◆ **Required action**:
Word for word, transcribe the listing that follows, minus any pictures.

◆ **Dataset content**:

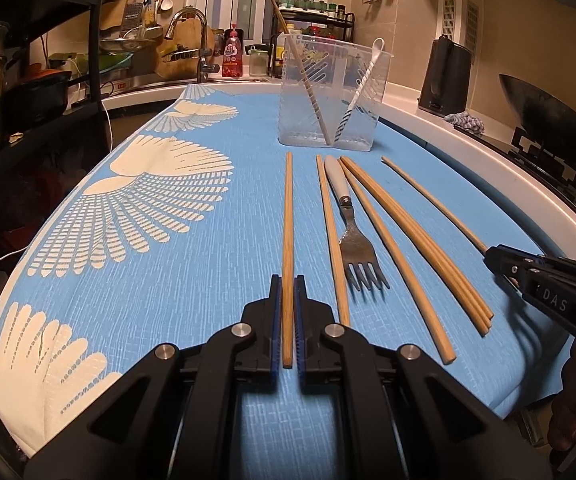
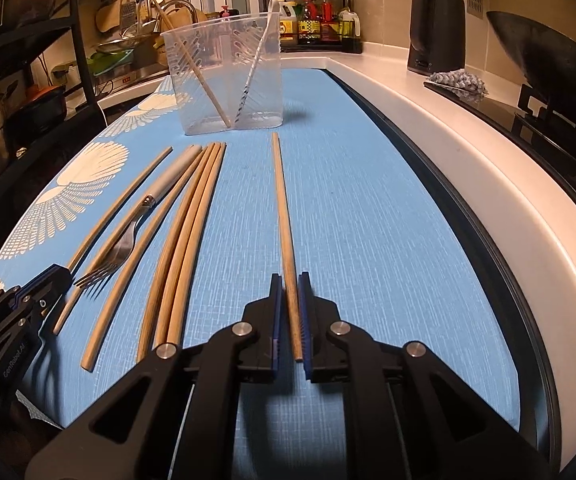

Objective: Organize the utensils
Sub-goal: 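Grasp a wooden chopstick with the left tool while the right tool grasps another, then lift both chopsticks and carry them toward the clear container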

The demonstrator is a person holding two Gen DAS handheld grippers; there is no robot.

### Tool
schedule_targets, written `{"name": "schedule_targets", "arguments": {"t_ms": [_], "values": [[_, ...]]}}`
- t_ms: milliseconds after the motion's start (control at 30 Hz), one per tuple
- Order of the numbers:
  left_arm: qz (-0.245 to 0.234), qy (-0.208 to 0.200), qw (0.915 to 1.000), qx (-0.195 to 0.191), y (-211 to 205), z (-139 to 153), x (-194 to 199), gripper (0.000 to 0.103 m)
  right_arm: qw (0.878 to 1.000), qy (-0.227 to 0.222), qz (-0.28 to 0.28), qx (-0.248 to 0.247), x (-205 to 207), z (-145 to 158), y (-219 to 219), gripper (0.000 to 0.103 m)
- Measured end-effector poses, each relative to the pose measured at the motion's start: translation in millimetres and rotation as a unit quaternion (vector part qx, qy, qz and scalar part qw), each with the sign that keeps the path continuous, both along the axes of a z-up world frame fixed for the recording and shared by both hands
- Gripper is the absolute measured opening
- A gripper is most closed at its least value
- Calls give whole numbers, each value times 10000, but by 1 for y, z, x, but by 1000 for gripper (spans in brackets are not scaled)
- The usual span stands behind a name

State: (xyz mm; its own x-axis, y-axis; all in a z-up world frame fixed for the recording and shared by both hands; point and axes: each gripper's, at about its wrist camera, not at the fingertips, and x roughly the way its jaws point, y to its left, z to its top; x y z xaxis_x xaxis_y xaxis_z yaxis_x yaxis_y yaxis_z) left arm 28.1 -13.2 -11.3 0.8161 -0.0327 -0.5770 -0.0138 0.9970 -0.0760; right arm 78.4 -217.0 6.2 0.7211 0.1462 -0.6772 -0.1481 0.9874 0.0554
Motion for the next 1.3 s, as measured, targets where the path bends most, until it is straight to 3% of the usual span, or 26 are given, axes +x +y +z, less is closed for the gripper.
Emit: {"name": "schedule_targets", "arguments": {"t_ms": [300, 1300], "values": [[22, -17, 10000, 10, 1, 1, -1, 6, 9999, -71, 76, 95, 0, -1, -1, 6], [47, -22, 10000, 52, 3, 1, -2, 6, 9995, -247, 129, 119, -1, -3, -2, 6]]}}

◆ **Exercise output**:
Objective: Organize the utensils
Sub-goal: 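Grasp a wooden chopstick with the left tool while the right tool grasps another, then lift both chopsticks and carry them toward the clear container
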
The demonstrator is a person holding two Gen DAS handheld grippers; there is no robot.

### Tool
schedule_targets, written `{"name": "schedule_targets", "arguments": {"t_ms": [_], "values": [[_, ...]]}}`
- t_ms: milliseconds after the motion's start (control at 30 Hz), one per tuple
- Order of the numbers:
  left_arm: qz (-0.245 to 0.234), qy (-0.208 to 0.200), qw (0.915 to 1.000), qx (-0.195 to 0.191), y (-211 to 205), z (-139 to 153), x (-194 to 199), gripper (0.000 to 0.103 m)
  right_arm: qw (0.878 to 1.000), qy (-0.227 to 0.222), qz (-0.28 to 0.28), qx (-0.248 to 0.247), x (-205 to 207), z (-145 to 158), y (-219 to 219), gripper (0.000 to 0.103 m)
- Measured end-effector poses, each relative to the pose measured at the motion's start: translation in millimetres and rotation as a unit quaternion (vector part qx, qy, qz and scalar part qw), each with the sign that keeps the path continuous, both along the axes of a z-up world frame fixed for the recording and shared by both hands
- Gripper is the absolute measured opening
- A gripper is most closed at its least value
- Calls give whole numbers, each value times 10000, but by 1 for y, z, x, but by 1000 for gripper (spans in brackets are not scaled)
- The usual span stands behind a name

State: (xyz mm; its own x-axis, y-axis; all in a z-up world frame fixed for the recording and shared by both hands; point and axes: each gripper's, at about its wrist camera, not at the fingertips, and x roughly the way its jaws point, y to its left, z to its top; x y z xaxis_x xaxis_y xaxis_z yaxis_x yaxis_y yaxis_z) left arm 28.1 -13.2 -11.3 0.8161 -0.0327 -0.5770 -0.0138 0.9970 -0.0760; right arm 78.4 -217.0 6.2 0.7211 0.1462 -0.6772 -0.1481 0.9874 0.0554
Motion for the next 1.3 s, as measured, targets where the path bends most, until it is straight to 3% of the usual span, or 26 are given, axes +x +y +z, less is closed for the gripper.
Emit: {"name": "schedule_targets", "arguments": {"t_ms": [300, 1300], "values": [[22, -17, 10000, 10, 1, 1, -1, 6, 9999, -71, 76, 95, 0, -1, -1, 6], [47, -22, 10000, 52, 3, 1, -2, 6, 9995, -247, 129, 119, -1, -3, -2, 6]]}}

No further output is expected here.